_Exercise instructions:_ Set down exactly the lines below between the line holding "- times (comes" and the line holding "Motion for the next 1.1", inclusive; no other line belongs in the answer.

_Data excerpts:_
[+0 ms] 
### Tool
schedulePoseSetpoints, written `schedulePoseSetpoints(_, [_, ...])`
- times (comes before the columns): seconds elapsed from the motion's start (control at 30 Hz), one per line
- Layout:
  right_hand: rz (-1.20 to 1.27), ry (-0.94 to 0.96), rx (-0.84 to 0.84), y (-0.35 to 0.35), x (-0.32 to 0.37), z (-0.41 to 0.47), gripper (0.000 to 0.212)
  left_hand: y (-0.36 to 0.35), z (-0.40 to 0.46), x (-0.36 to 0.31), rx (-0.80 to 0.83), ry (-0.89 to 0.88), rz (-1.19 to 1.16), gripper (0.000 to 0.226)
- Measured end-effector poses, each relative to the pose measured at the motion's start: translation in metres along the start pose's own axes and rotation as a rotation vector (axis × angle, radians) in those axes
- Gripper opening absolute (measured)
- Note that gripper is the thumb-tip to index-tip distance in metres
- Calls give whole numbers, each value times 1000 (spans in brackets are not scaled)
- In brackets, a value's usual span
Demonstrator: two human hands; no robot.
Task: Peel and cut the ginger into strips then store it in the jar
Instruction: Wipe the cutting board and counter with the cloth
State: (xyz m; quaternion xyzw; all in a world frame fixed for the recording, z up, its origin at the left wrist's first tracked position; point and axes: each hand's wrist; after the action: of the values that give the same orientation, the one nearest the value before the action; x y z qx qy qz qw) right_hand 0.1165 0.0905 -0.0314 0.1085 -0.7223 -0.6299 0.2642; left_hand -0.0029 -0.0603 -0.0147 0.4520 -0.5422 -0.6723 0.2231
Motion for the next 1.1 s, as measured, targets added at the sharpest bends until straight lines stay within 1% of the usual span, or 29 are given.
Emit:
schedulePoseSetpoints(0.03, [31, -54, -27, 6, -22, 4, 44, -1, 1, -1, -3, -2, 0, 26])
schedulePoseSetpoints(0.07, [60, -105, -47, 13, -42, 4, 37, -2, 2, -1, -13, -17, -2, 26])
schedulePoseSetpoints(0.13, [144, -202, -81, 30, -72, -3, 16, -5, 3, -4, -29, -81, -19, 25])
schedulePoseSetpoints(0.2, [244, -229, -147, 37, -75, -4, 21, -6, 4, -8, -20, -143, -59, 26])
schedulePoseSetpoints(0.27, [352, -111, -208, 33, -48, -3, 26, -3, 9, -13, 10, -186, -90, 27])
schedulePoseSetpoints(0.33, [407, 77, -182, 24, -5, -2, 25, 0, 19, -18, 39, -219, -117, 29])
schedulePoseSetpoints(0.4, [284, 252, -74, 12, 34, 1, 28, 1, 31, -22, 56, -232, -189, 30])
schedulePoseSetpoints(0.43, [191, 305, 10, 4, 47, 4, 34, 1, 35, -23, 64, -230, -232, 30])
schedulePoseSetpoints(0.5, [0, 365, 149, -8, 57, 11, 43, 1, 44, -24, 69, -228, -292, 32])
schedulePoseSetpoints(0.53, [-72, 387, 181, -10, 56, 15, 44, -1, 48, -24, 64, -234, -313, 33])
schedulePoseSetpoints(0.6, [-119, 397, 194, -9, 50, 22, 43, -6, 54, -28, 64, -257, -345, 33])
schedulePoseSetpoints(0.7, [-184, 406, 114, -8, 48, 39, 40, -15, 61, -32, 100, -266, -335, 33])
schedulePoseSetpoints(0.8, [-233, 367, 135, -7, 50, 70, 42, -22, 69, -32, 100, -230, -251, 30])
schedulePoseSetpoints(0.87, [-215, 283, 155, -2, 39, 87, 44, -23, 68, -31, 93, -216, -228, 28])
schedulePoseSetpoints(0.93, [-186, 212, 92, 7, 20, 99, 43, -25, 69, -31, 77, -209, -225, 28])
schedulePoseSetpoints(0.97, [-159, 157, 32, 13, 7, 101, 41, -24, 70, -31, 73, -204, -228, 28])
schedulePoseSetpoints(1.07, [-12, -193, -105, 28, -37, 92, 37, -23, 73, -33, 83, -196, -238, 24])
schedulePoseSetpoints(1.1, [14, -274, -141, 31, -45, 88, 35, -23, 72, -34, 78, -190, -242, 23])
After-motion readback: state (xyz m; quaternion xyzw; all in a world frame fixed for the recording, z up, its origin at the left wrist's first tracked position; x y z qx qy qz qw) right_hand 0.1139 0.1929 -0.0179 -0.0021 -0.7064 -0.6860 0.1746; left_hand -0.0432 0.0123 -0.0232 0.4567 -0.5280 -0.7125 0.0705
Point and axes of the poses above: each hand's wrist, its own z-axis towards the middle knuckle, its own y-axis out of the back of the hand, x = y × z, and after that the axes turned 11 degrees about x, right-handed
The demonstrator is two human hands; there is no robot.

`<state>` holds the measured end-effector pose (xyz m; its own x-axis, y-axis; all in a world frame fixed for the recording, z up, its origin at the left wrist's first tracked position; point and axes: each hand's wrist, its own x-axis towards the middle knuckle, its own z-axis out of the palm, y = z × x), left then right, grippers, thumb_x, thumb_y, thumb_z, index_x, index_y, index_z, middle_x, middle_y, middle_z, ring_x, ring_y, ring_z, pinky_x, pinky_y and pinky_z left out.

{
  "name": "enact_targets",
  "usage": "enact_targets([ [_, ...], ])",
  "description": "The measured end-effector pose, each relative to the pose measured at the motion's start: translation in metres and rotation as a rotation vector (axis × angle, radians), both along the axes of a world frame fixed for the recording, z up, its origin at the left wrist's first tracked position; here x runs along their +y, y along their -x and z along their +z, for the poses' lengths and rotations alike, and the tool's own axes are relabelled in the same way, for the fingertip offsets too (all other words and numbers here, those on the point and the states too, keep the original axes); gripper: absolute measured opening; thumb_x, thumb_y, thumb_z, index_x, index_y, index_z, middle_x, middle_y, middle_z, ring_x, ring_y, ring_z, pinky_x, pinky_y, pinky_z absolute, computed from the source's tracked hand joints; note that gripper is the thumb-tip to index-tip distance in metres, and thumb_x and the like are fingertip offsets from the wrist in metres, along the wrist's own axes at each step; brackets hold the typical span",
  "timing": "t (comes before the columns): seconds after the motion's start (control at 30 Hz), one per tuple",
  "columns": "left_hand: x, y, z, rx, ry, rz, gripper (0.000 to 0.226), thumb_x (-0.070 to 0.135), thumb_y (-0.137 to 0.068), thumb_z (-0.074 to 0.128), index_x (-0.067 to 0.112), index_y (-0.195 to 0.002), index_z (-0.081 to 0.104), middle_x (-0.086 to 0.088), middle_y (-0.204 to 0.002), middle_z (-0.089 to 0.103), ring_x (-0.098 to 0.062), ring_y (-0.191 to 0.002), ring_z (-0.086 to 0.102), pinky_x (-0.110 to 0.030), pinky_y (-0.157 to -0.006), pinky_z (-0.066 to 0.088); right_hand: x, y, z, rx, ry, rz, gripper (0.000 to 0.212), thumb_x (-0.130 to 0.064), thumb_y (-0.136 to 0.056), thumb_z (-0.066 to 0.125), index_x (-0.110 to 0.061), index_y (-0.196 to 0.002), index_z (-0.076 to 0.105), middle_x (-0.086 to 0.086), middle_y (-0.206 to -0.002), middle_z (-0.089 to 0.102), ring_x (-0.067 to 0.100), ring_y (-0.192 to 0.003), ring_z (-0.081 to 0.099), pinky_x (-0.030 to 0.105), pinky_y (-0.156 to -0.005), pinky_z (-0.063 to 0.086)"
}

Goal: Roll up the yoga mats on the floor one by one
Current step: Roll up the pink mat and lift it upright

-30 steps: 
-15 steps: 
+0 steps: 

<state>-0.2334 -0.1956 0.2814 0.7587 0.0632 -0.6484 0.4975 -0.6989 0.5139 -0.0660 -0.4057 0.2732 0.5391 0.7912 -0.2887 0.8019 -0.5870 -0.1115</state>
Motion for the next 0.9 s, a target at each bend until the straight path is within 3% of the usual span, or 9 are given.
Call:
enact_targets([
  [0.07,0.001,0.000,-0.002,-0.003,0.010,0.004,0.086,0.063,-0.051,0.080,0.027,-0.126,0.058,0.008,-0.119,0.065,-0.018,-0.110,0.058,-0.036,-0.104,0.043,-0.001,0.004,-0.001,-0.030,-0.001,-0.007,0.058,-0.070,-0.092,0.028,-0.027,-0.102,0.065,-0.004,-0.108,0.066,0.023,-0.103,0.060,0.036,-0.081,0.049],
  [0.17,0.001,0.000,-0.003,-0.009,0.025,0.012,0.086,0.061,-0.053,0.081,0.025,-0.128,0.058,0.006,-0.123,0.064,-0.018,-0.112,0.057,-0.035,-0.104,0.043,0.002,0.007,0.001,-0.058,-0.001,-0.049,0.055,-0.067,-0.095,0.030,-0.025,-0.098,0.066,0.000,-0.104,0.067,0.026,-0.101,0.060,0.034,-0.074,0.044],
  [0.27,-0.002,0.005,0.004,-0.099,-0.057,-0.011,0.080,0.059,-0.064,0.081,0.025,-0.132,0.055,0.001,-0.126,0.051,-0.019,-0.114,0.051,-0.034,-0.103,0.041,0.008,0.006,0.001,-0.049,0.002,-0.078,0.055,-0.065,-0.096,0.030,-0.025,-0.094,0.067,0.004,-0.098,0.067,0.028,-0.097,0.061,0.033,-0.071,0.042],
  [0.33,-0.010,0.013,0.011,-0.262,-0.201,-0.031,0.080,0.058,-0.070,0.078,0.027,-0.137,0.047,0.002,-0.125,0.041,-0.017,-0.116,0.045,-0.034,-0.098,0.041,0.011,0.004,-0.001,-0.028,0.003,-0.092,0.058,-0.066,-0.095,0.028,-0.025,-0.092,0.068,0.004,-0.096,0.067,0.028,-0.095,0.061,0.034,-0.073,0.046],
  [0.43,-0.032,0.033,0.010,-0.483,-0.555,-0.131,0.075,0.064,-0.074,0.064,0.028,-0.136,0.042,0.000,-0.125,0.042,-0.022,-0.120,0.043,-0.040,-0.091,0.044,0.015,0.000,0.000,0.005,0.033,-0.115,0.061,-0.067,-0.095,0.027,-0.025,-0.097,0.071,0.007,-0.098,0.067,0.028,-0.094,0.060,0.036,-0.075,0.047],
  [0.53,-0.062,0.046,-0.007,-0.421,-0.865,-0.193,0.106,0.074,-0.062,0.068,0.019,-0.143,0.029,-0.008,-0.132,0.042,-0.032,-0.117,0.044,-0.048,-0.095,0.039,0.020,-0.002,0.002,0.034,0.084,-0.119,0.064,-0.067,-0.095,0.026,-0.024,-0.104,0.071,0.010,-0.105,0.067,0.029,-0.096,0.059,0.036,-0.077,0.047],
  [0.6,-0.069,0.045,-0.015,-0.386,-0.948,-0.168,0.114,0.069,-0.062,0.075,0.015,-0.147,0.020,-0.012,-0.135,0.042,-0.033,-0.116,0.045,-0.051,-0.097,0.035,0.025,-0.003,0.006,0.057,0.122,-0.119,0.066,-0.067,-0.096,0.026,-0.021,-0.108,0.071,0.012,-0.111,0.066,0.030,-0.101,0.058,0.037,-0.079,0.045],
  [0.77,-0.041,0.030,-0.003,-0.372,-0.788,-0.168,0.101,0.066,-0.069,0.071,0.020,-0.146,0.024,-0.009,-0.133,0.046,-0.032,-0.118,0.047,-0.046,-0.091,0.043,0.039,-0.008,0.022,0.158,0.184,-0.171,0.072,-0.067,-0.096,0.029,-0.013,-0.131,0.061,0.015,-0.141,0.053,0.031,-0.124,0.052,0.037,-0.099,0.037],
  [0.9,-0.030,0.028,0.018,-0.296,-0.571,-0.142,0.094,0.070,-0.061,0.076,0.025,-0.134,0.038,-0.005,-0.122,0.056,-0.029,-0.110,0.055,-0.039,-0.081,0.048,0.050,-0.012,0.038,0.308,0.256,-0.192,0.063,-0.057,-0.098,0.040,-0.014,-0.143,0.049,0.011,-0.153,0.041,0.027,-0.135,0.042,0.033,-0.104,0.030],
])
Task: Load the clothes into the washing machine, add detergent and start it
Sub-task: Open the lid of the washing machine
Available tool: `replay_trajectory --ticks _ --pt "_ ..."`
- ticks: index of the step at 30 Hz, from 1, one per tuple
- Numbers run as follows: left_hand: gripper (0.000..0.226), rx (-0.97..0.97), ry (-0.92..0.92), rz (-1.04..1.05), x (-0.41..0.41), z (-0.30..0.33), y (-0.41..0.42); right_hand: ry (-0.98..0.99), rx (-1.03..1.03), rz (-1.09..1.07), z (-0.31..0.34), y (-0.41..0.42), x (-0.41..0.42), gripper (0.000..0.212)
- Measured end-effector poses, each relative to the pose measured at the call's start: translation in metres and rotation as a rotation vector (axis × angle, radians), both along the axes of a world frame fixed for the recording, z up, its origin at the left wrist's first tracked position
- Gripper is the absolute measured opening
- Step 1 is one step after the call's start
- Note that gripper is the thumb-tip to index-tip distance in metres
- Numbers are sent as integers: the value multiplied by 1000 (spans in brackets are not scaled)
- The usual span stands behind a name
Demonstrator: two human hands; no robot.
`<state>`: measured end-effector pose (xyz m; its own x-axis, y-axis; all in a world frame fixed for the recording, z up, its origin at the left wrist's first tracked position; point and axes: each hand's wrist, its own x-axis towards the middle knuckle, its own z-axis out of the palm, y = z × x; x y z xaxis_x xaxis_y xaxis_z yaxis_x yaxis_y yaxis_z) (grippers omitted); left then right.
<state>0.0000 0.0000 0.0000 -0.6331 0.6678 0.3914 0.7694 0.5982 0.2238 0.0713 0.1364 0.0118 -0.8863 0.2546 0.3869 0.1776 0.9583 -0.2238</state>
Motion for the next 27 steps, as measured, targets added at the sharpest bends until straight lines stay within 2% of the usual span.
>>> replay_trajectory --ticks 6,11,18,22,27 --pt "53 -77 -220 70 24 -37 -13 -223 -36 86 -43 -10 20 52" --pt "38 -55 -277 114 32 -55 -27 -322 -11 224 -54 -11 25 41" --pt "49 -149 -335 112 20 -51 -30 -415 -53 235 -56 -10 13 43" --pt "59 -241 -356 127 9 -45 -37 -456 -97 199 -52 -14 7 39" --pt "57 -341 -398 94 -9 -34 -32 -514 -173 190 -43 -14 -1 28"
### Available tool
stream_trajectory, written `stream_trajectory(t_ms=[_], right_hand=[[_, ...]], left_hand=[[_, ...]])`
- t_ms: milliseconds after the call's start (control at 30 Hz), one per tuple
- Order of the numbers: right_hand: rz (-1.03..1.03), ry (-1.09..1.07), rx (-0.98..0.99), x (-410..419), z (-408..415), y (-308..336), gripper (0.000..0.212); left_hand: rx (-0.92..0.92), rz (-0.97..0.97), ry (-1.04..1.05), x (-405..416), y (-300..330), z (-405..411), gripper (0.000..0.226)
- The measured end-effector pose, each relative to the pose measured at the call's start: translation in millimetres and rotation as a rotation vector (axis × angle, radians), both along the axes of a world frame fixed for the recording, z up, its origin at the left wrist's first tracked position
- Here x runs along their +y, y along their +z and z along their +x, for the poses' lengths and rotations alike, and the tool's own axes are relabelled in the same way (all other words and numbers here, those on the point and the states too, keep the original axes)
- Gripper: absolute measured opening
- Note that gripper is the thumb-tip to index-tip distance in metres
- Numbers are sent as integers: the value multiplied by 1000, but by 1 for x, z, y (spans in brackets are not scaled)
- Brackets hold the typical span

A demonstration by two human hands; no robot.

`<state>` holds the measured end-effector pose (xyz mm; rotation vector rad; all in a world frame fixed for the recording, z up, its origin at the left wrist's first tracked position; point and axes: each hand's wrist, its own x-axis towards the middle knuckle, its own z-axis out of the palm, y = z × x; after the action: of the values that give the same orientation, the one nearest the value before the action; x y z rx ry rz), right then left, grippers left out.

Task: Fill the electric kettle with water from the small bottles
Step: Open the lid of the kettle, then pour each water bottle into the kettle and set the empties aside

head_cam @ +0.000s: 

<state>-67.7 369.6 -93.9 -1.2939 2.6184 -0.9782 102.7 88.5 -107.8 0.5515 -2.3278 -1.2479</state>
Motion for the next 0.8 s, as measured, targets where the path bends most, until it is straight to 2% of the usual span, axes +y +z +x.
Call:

_Output for this task:_
- times (comes before the columns): seconds elapsed from the motion's start (control at 30 Hz), one per line
- Layout:
  right_hand: rz (-1.20 to 1.27), ry (-0.94 to 0.96), rx (-0.84 to 0.84), y (-0.35 to 0.35), x (-0.32 to 0.37), z (-0.41 to 0.47), gripper (0.000 to 0.212)
  left_hand: y (-0.36 to 0.35), z (-0.40 to 0.46), x (-0.36 to 0.31), rx (-0.80 to 0.83), ry (-0.89 to 0.88), rz (-1.19 to 1.16), gripper (0.000 to 0.226)
- Measured end-effector poses, each relative to the pose measured at the motion's start: translation in metres along the start pose's own axes and rotation as a rotation vector (axis × angle, radians) in those axes
- Gripper opening absolute (measured)
- Note that gripper is the thumb-tip to index-tip distance in metres
- Calls give whole numbers, each value times 1000 (spans in brackets are not scaled)
- In brackets, a value's usual span
Demonstrator: two human hands; no robot.
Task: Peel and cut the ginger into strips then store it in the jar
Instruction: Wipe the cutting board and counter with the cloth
State: (xyz m; quaternion xyzw; all in a world frame fixed for the recording, z up, its origin at the left wrist's first tracked position; point and axes: each hand's wrist; after the action: of the values that give the same orientation, the one nearest the value before the action; x y z qx qy qz qw) right_hand 0.1165 0.0905 -0.0314 0.1085 -0.7223 -0.6299 0.2642; left_hand -0.0029 -0.0603 -0.0147 0.4520 -0.5422 -0.6723 0.2231
Motion for the next 1.1 s, as measured, targets added at the sharpest bends until straight lines stay within 1% of the usual span, or 29 are given.

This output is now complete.